Collapse, and V.S. Naipul
May. 3rd, 2010 08:48 pm

Summary: I read Guerillas by V. S. Naipul, and then I read Collapse by Jared Diamond. And now I'm going to attempt to talk about things that I don't really know how to talk about. Great...
Guerilla has all of the sexual hangups and resentment that were the only things I knew about V.S. Naipul before reading this book, as well as a truly baffling main character, as if Naipul could not imagine any likely reasons for a rich, well-adjusted white colonialist to have taken a political stance on behalf of the oppressed majority, particularly one he would suffer for.
At the same time, I was really struck by his description of Jane, the white Londoner who is the object of "Guerilla" Jimmy's sexual fixation. She's described as outwardly an interesting person - traveled, sophisticated, flippant, blase - who is actually much less than the sum of the resources that were expended to produce her. She makes careless comments, wears smock dresses (showing how little she cares about the magazine-approved body she was born with), and in general is not as engaged as she "should" be. The Caribbean elites she interacts with are puzzled and alarmed by her, especially by her casually dismissive attitude toward her own culture, when they are working so hard to establish their own.
I've been thinking about this, and about what it says about the general tendency in rich societies for people to mark their social status by how much they can waste. I wonder whether there is a basic human urge to squander what you don't value: like Caligula in I, Claudius, who inherits the Empire at the height of its military and financial powers and proceeds to spend every cent in the treasury. Caligula was "insane" but modern conspicuous consumption is equally as insane.
Or maybe I'm just affected by Jane because she's a character I can recognize, and I should be paying more attention to the brown-skinned people in Naipul's book. Ahaha...
Together with Collapse this made me wonder, for a long moment, about the value of cultural consumption for the sake of cultural consumption, when there are much more pressing issues to consider. But you can't learn critical thinking by reading statistics, whereas you can learn it by examining culture, so maybe there is some point... anyway, I better get to Collapse before I get totally sidetracked by existentialist questions.
The first half of Collapse is dedicated to a lot of premodern societies that depleted their environmental resources and collapsed, and a few that came close but survived.

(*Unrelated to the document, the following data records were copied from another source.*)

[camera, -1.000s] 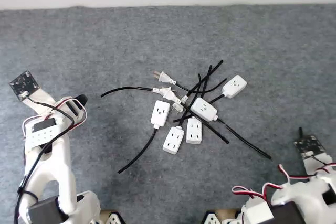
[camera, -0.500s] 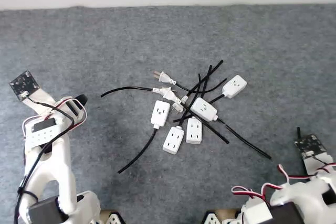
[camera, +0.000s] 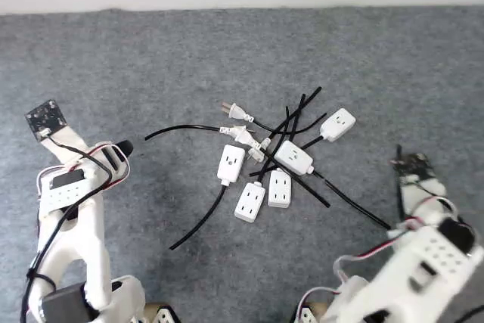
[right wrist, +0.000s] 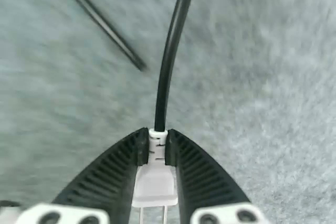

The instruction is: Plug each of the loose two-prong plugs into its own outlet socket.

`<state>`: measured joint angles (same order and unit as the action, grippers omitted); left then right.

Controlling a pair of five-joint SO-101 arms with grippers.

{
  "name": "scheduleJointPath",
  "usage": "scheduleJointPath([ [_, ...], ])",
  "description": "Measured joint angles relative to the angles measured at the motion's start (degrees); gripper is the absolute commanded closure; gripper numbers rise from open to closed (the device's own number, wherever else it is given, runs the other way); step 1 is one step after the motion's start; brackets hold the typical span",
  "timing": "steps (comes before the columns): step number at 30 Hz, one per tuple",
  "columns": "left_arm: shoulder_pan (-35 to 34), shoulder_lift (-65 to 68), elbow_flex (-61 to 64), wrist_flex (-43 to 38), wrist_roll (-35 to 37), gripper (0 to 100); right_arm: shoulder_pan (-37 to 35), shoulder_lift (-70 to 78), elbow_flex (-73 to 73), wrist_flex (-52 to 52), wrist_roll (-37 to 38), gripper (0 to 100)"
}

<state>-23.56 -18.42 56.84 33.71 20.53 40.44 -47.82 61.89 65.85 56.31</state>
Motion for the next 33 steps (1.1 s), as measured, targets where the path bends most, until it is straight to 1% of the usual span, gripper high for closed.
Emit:
scheduleJointPath([
  [5,0.2,1.4,-0.5,3.6,-0.4,70,-14.2,-20.1,0.0,13.3,-9.1,99.1],
  [7,0.0,3.7,-2.4,4.7,-0.4,74,-20.0,-28.4,0.0,17.5,-12.2,99.1],
  [9,0.1,7.1,-5.7,7.2,-0.4,80,-24.2,-35.7,0.0,18.5,-14.2,99.1],
  [12,0.1,13.9,-12.2,12.0,-0.4,88,-26.9,-37.9,0.0,18.8,-15.0,99.1],
  [16,0.0,22.1,-21.1,18.5,-0.4,89,-32.4,-37.6,-0.1,18.7,-15.5,99.1],
  [18,0.0,24.7,-23.8,20.6,-0.4,89,-35.6,-36.3,-0.1,17.4,-16.6,99.1],
  [21,0.0,25.4,-25.1,21.8,-1.6,89,-40.1,-34.7,-0.1,12.8,-20.6,99.1],
  [26,2.7,24.5,-24.6,22.1,-9.8,89,-49.7,-31.1,-0.1,4.3,-29.2,99.1],
  [30,6.1,20.2,-19.7,20.9,-17.3,89,-58.5,-29.2,0.0,-1.4,-38.5,99.1],
  [33,9.1,17.9,-17.1,19.1,-18.5,89,-66.2,-28.1,0.0,-3.8,-43.3,99.1],
])
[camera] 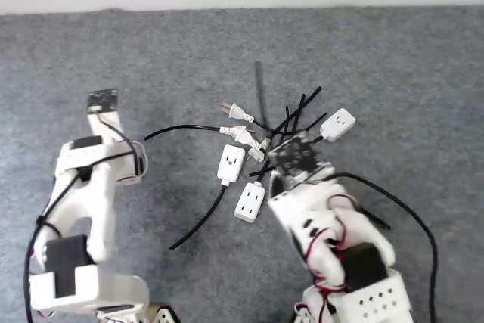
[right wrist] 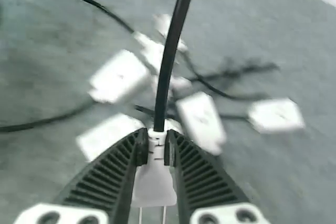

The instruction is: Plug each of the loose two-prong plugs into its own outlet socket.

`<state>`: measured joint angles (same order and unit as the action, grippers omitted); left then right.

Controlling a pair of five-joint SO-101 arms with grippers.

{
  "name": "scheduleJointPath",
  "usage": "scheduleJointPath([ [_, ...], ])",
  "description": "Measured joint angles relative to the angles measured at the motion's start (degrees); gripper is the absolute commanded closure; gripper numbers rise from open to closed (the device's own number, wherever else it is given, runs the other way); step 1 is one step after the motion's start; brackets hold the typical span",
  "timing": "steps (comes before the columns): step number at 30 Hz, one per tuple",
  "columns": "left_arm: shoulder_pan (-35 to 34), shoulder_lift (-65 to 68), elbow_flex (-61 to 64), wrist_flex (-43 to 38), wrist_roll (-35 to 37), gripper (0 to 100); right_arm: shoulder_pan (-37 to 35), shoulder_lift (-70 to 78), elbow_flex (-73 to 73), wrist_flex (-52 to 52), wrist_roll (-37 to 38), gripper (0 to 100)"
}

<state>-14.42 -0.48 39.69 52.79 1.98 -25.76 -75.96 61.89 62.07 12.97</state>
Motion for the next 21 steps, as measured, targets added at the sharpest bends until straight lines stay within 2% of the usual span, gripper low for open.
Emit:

It's funny that the author uses Iceland as an example of a country that was able to totally reverse its fortunes, given what we now know about the role of speculative investment in Iceland's miracle economy.
Otherwise, the earlier Pacific Island and New World societies are marked by their descent into starvation and cannibalism... which possibly has the effect of making their collapses seem even darker, since the taboo against cannibalism is stronger in modern, Western readers than it would have been in the societies themselves. I wondered, when we got to the Greenland Norse, whether their Christianity would prevent them from becoming cannibals, and indeed it did, though they ate their animals (used for milk) down to the hooves and split their bones open for marrow.
The second half of the book examines modern societies. It's clear that despite his environmental message, Diamond is NOT a liberal. This is obvious from his sympathy for Montanan ranchers, oil drillers, and miners, and his views on illegal immigration ("citizens of rich societies are naturally worried about floods of people from poor societies coming in using up all the resources"). I hate to sound like a cliche but we need more pro-business people to write about environmental problems.
Diamond concludes that environmental stewardship is possible in societies where every member can see the all of the effects of environmental destruction, and not possible in societies where people - especially the leaders - are removed from these effects. But he is nevertheless able to be somewhat positive about our society...
Diamond's main failing a non-fiction writer is probably that he draws speculative conclusions supposedly on the basis of his case studies, but actually poorly supported by the contents of the studies themselves - conclusions based on gut feelings and only weakly linked to evidence. But I believe his conclusions about environmental stewardship - namely his conclusion that we have a problem with environmental stewardship - more than I believed conclusions about the sources of innovation**. However, as in Guns, Germs, and Steel, it's the take-away lessons for the corporate world that will make this book required reading in b-school, and anything that gets future business leaders to read a book about environmental collapse is a good thing, probably. So I'm not sure whether this is really weakness.
Or as R keeps saying, after our civilization collapses we will not be able to build another one, because all of the easily extracted resources used to construct civilization will have already been extracted.
** I could have sworn I bookblogged Guns, Germs, and Steel, but apparently I didn't. o_O Anyway, what I am talking about here is the fact that Diamond concludes that the most innovative societies are the ones that aren't so cohesive that innovation can be stopped by direct order from the top, like classic China, and yet are united enough that wars and factionalism do not prevent innovation, like classic India. But he has barely anything on the development of agriculture in China, and NOTHING about its development in India, to support this b-school takeaway, despite having many other case studies to draw conclusions from. Analysis fail!